Quella critica un po ideologica allattuale tempo pieno
In questi primi segnali di ritorno ad un autunno caldo per le scuole, ancora una volta riappare una critica al “nuovo” tempo pieno della scuola primaria uscito dalla manovra finanziaria dell’ultimo triennio. Una critica che ha qualcosa di pregiudiziale.

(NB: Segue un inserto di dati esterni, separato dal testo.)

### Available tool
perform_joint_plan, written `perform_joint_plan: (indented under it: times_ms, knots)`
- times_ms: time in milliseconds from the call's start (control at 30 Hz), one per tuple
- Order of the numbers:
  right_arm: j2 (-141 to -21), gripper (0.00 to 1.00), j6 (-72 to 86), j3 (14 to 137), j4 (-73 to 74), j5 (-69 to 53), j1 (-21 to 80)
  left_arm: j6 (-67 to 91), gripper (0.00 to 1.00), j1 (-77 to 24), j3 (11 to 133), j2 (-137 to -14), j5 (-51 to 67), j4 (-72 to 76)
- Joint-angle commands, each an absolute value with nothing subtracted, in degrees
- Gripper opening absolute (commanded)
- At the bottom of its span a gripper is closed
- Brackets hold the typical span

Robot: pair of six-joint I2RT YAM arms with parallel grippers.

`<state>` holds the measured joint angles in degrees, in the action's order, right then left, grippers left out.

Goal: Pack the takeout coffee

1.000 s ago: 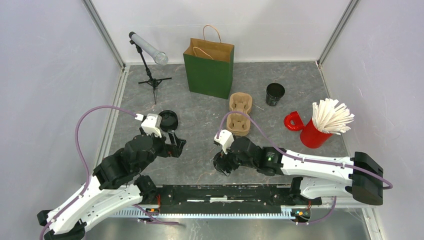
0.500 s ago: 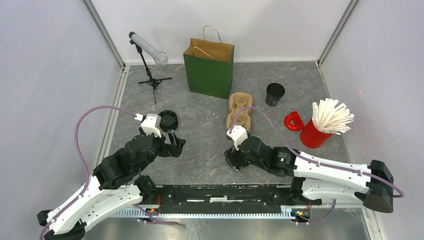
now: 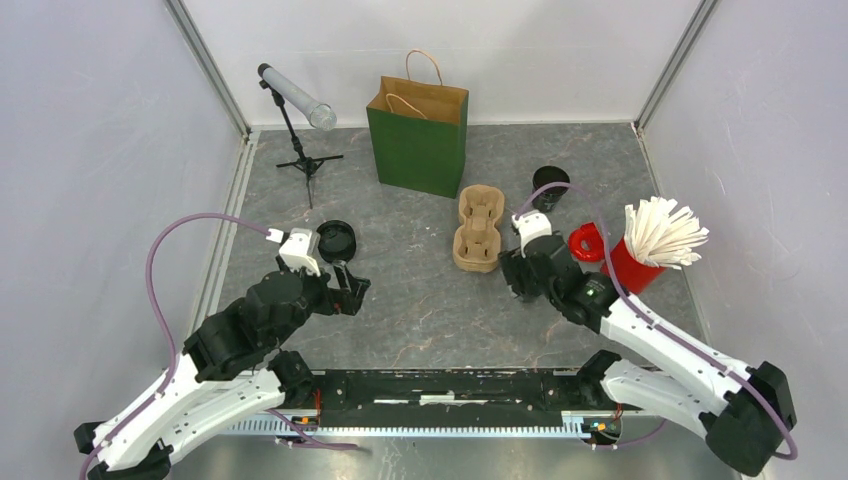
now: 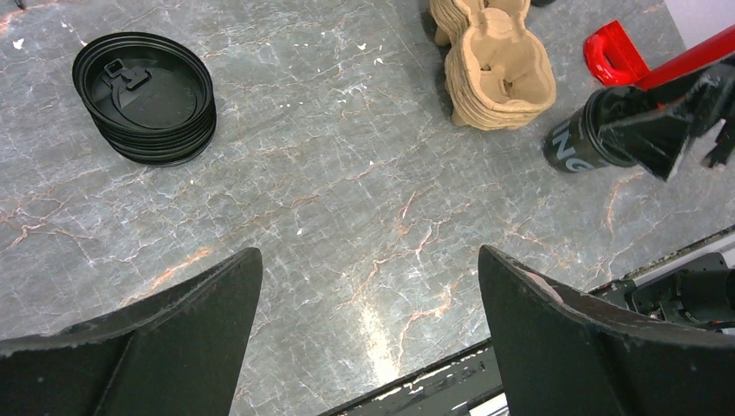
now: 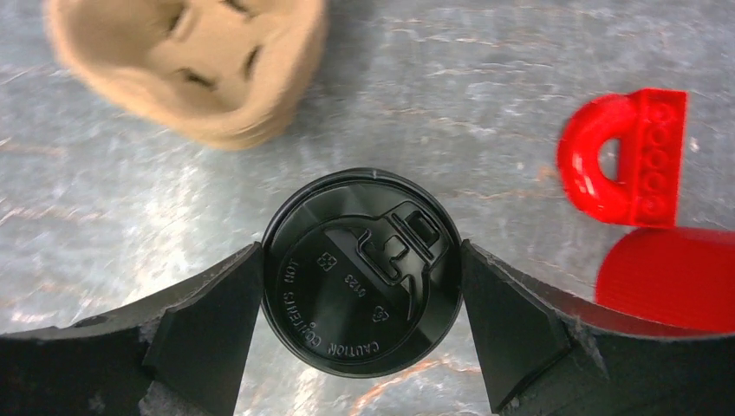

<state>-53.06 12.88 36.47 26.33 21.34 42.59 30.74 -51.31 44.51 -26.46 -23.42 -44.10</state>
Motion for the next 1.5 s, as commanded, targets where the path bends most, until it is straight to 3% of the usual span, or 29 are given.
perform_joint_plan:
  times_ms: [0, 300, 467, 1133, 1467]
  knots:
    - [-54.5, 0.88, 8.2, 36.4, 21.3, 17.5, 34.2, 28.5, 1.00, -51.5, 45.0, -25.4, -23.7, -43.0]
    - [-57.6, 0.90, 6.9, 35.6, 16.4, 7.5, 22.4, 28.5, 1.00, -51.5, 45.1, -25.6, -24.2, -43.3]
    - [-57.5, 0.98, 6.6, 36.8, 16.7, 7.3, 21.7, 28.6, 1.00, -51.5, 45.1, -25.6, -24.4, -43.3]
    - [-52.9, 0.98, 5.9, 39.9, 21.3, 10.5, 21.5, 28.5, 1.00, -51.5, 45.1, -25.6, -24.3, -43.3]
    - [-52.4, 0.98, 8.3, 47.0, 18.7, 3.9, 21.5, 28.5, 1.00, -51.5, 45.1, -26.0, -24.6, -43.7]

Perché?
Come sappiamo, la riduzione di risorse umane nella scuola primaria ha toccato anche il tempo pieno che ora, rispetto al vecchio modello di due docenti titolari in ogni classe, ha subito una limitazione delle compresenze e una riorganizzazione dei docenti che si avvicendano all’interno della classe.
Che tutto questo abbia prodotto più difficoltà per gli insegnanti sotto l’aspetto organizzativo e anche una maggiore complessità nella gestione della classe è di tutta evidenza.
Ma ritenere che, di conseguenza, la qualità dell’offerta formativa ne abbia automaticamente risentito è tutto da dimostrare, come, ovviamente, è da dimostrare il contrario, cioè che “movimentando” l’organizzazione del lavoro nella scuola si ottenga un migliore livello qualitativo dell’insegnamento e dell’apprendimento.
Troppo spesso la scuola viene valutata non per quello che effettivamente è oppure per come realizza (bene o male) la sua mission, ma, in modo astratto e ideologico, per quello che potrebbe essere.
In questo caso il vecchio tempo pieno è stato assunto a santuario, ad icona della scuola di qualità. Occorre meno ideologia e più senso pragmatico nella sua valutazione. E forse non sarebbe male che qualche ricerca approfondita non di parte cercasse di misurare gli effetti e le ricadute formative di questo particolare modello di tempo scuola che da anni fa discutere.
L’unica cosa certa – per le famiglie – sono le 40 ore di scuola settimanale confermate nel vecchio e nel nuovo modello. E questo non è poco, soprattutto se a fruirne è un numero di alunni in aumento.